Following a spate of deaths and accidents, the Ministry of Tourism and Sports (MOTS) Phuket Office, headed by Santi Pawai, has taken it upon themselves to improve safety in the dive industry.

Improving safety is a good thing, but the upshot of this is to ban private diving. “It doesn’t matter how qualified you are or if you’re diving with a buddy; it’s necessary for your diving excursion to be linked to a recognized dive business,” said Mr Santi.

Yet again this is knee-jerk reaction from local officialdom is a hasty response with little or no thought and planning.

While there are injuries and deaths in diving, there are plenty more injuries and incidents (and deaths) from snorkeling, jet skiing, and even more when simply driving on Phuket’s roads. Roads, jet skis, and snorkeling, however, are not under the remit of Mr Santi, so let’s not go there. Diving, apparently, now is.

Banning private diving is unlikely to fix anything. The MOTS is assuming that all the injuries and deaths come from private diving, which they don’t.

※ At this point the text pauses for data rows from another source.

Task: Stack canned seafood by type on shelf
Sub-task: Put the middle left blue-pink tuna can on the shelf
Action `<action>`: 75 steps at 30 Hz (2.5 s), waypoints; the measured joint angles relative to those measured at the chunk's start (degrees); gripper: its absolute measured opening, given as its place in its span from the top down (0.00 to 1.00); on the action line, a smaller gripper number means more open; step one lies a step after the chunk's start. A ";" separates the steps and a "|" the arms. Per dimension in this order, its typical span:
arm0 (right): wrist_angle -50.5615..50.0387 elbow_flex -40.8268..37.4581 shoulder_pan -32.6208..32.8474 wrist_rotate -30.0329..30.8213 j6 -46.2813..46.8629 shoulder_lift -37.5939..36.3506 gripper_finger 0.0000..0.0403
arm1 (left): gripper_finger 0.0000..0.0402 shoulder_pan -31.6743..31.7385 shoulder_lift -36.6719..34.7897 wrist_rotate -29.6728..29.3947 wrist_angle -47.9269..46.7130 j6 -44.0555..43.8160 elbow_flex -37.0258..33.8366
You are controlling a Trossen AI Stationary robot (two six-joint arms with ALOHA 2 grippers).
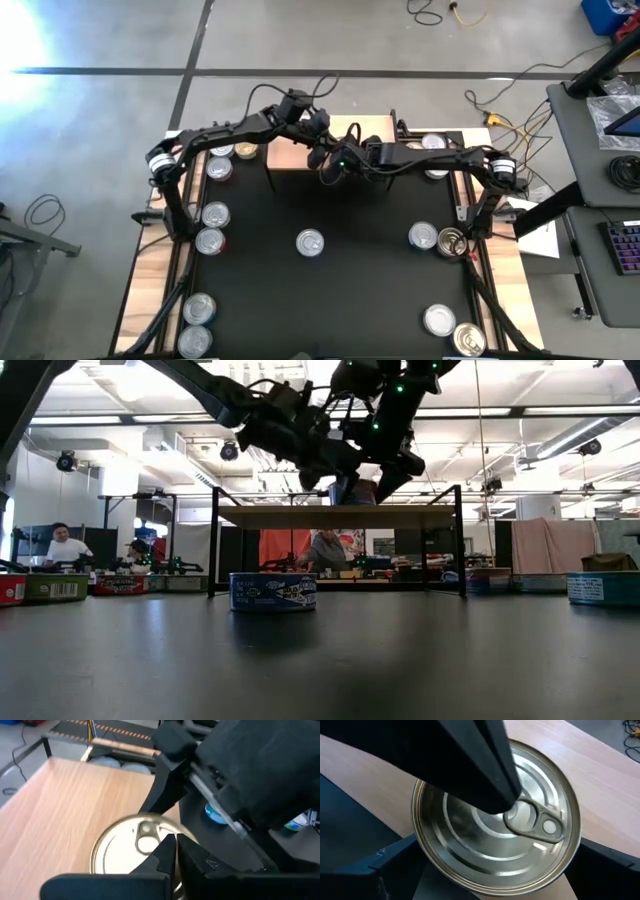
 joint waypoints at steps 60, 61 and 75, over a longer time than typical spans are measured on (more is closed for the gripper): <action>7.58 -0.09 -5.04 -10.53 9.77 -5.43 0.70 | 1.00 0.03 -36.21 -6.40 -22.03 1.42 -6.74; 7.60 -0.09 -5.22 -10.56 9.52 -5.41 0.72 | 1.00 0.01 -37.33 -6.42 -21.98 0.98 -8.13; 5.06 0.13 -10.95 -10.30 6.96 -3.99 0.91 | 1.00 0.01 -50.06 -6.47 -21.44 -2.68 -21.52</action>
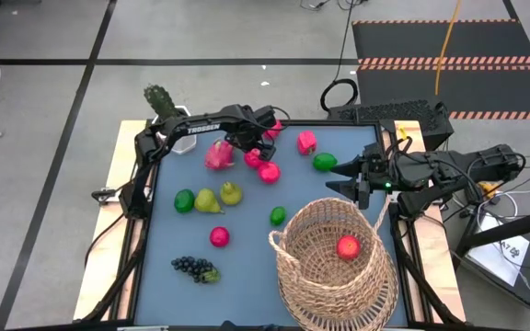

I would go as far as to say that private diving accounts for far less than half.

Perhaps paying attention to snorkeling trips, tour guides, and speedboat drivers and their safety competency would improve the safety in Phuket’s waters. In my opinion, resources spent on these issues would be spent wisely, whereas a blanket ban on private diving will have negligible effect on safety.

Where a private ban is likely to have a significant effect is the yacht charter industry.

Firstly, how can you realistically enforce this private diving ban? The MOTS in Phuket has a hard enough time controlling illegal Chinese guides, which I can find at any 7-11 on this island any evening of the week.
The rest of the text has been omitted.